_YOUR ASSIGNMENT_
Return the stretch from the line with "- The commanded" through the line with "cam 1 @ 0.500" in the data below, character for character, skipping all pictures.

_DATA_
┌──

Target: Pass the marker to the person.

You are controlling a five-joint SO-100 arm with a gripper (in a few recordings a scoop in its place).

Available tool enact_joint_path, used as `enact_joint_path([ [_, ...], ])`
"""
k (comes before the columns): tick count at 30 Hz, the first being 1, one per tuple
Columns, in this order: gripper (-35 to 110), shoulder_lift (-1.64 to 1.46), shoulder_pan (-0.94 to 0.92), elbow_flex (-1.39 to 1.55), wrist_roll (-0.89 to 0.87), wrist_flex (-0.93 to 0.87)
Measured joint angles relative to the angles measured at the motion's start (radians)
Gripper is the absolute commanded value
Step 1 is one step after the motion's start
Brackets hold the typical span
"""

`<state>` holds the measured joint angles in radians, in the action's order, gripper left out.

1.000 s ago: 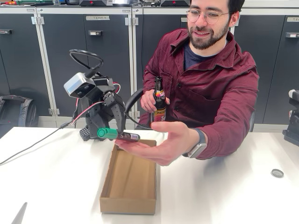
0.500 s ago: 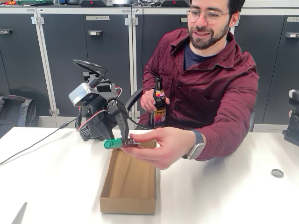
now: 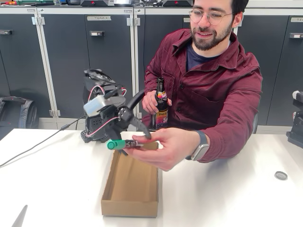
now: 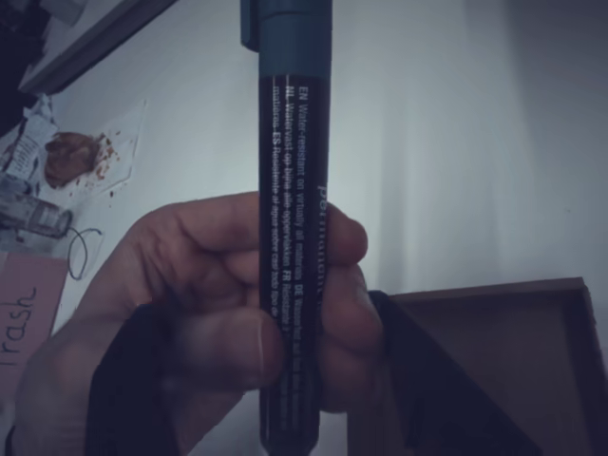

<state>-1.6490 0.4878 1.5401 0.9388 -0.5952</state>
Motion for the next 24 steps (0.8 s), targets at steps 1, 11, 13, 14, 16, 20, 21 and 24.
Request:
enact_joint_path([
  [1,47,-0.034,0.015,0.026,0.000,-0.014],
  [11,42,-0.299,0.173,0.178,0.015,-0.081],
  [13,41,-0.342,0.158,0.201,0.034,-0.091],
  [14,41,-0.362,0.152,0.206,0.048,-0.104],
  [16,41,-0.408,0.138,0.212,0.078,-0.156],
  [20,42,-0.497,0.107,0.206,0.118,-0.351],
  [21,42,-0.509,0.086,0.190,0.120,-0.411],
  [24,42,-0.548,0.061,0.152,0.121,-0.563],
])
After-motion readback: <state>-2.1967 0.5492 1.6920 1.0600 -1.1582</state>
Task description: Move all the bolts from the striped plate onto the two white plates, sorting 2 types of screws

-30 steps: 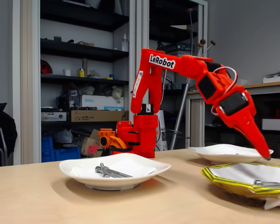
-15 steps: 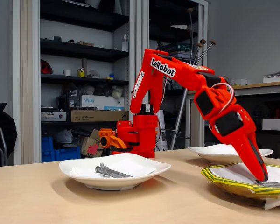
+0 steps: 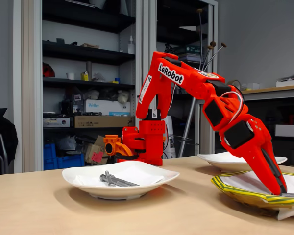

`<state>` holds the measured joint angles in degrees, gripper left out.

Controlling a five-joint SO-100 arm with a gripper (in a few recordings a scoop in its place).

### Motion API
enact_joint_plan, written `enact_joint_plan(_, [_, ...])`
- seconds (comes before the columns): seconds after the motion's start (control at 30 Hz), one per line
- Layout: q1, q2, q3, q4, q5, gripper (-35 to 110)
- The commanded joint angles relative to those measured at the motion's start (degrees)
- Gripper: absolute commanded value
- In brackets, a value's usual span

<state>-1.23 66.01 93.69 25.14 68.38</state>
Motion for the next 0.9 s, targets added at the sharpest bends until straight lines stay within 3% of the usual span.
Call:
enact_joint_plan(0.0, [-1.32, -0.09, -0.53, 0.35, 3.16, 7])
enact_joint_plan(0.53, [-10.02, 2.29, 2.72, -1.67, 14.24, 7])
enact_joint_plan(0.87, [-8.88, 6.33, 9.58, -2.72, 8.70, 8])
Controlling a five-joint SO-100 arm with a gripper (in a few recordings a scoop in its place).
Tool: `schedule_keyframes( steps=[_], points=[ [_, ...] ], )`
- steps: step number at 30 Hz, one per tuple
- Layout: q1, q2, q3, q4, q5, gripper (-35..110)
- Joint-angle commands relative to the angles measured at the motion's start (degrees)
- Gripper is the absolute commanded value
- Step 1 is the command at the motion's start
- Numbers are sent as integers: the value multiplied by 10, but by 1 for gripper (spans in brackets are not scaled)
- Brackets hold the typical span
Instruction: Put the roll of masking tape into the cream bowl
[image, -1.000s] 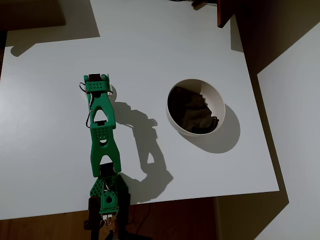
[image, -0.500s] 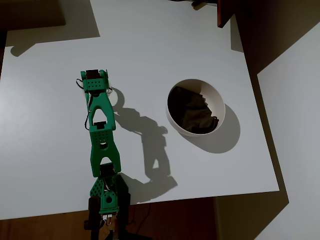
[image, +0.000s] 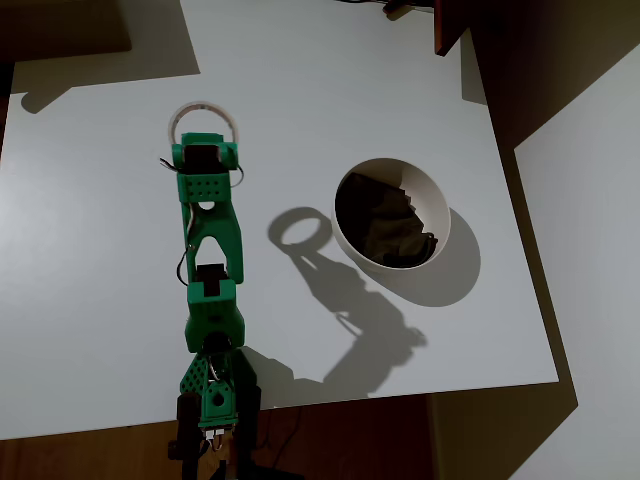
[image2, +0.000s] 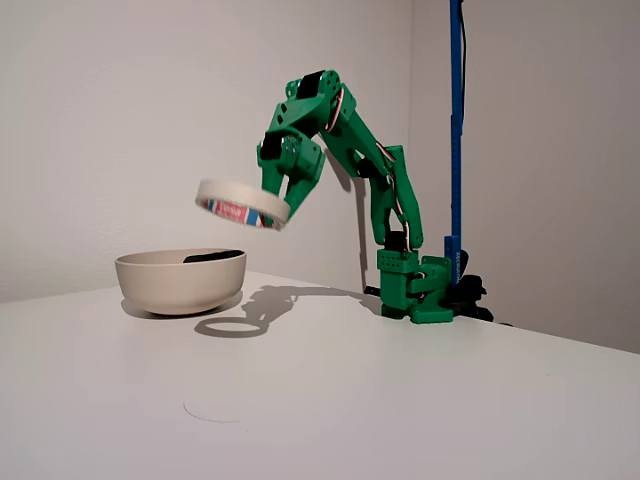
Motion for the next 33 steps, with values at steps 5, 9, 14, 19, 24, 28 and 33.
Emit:
schedule_keyframes(
  steps=[5,9,14,19,24,28,33],
  points=[
    [98,168,-40,-6,2,-8],
    [158,202,-40,-19,1,-8],
    [251,213,-40,-46,-3,-8],
    [348,209,-39,-72,-7,-8],
    [439,183,-39,-113,-11,-8],
    [487,160,-38,-129,-22,-8],
    [537,103,-38,-180,-33,-8]
  ],
)
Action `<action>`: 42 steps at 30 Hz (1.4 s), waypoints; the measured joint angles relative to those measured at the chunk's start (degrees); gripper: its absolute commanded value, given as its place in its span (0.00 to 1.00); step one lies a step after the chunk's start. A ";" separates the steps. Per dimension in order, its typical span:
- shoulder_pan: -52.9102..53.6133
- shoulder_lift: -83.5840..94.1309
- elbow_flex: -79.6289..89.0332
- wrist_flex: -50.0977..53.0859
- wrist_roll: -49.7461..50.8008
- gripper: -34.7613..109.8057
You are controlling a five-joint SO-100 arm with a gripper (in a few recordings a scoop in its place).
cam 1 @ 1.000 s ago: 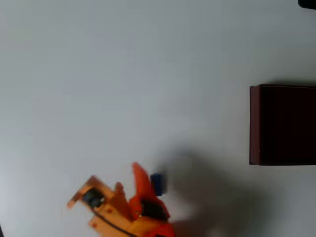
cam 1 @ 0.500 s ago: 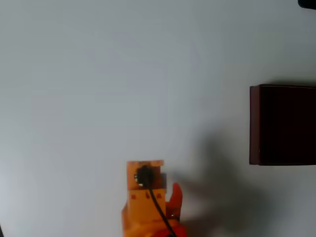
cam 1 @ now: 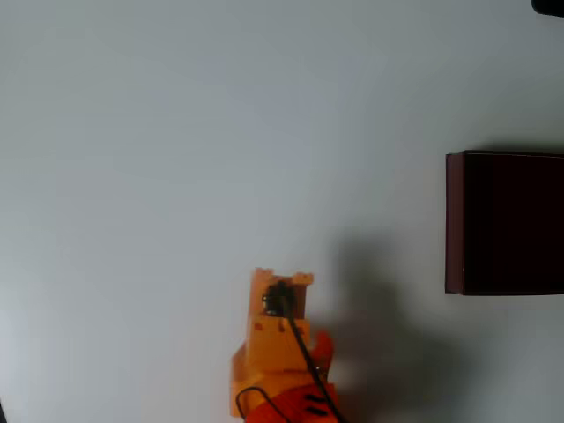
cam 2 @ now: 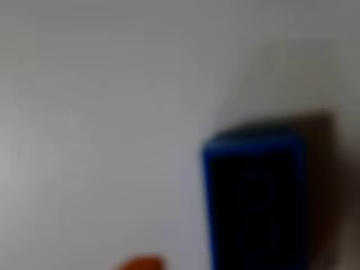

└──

_EXERCISE OUTPUT_
- The commanded joint angles relative to those measured at the motion's start (degrees)
- Gripper: absolute commanded value
- In brackets, a value's usual span

<state>-1.23 66.01 93.69 25.14 68.38</state>
Motion for the next 0.9 s, targets added at the sharpest bends until straight lines stay within 3% of the usual span.
Call:
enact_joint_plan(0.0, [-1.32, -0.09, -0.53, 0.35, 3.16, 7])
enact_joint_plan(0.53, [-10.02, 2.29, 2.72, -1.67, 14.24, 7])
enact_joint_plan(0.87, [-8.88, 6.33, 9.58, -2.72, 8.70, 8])
Controlling a five-joint SO-100 arm with a gripper (in a few recordings a scoop in its place).
Tool: `schedule_keyframes( steps=[_], points=[ [_, ...] ], )`
- steps: step number at 30 Hz, one per tuple
- Layout: q1, q2, q3, q4, q5, gripper (-35..110)
- Joint-angle commands relative to the angles measured at the motion's start (degrees)
- Gripper is the absolute commanded value
- Step 1 is the command at the motion's start
- Numbers are sent as integers: the value multiplied by 10, but by 1 for gripper (spans in brackets are not scaled)
- Brackets hold the typical span
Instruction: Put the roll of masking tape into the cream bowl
[image, -1.000s] 
[image, -0.500s] 
[image, +0.000s] 
[image2, +0.000s] 
Motion for the next 33 steps, with values at steps 5, 9, 14, 19, 24, 28 and 33.
Emit:
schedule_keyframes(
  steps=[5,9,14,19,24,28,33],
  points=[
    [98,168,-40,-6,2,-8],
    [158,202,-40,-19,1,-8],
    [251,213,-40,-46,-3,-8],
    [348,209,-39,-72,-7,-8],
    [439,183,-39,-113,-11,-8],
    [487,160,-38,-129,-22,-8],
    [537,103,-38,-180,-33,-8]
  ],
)
Action `<action>`: 42 steps at 30 Hz (1.4 s), waypoints; the measured joint angles relative to those measured at the chunk's start (degrees); gripper: its absolute commanded value, given as its place in its span (0.00 to 1.00); step one lies a step after the chunk's start. A ";" separates the steps. Per dimension in order, its typical span:
- shoulder_pan: -52.9102..53.6133
- shoulder_lift: -83.5840..94.1309
- elbow_flex: -79.6289..89.0332
- wrist_flex: -50.0977..53.0859
- wrist_roll: -49.7461..50.8008
- gripper: -34.7613..109.8057
You are controlling a five-joint SO-100 arm with a gripper (in a few recordings a scoop in its place).
cam 1 @ 1.000 s ago: 
cam 1 @ 0.500 s ago: 

This output has been given in full.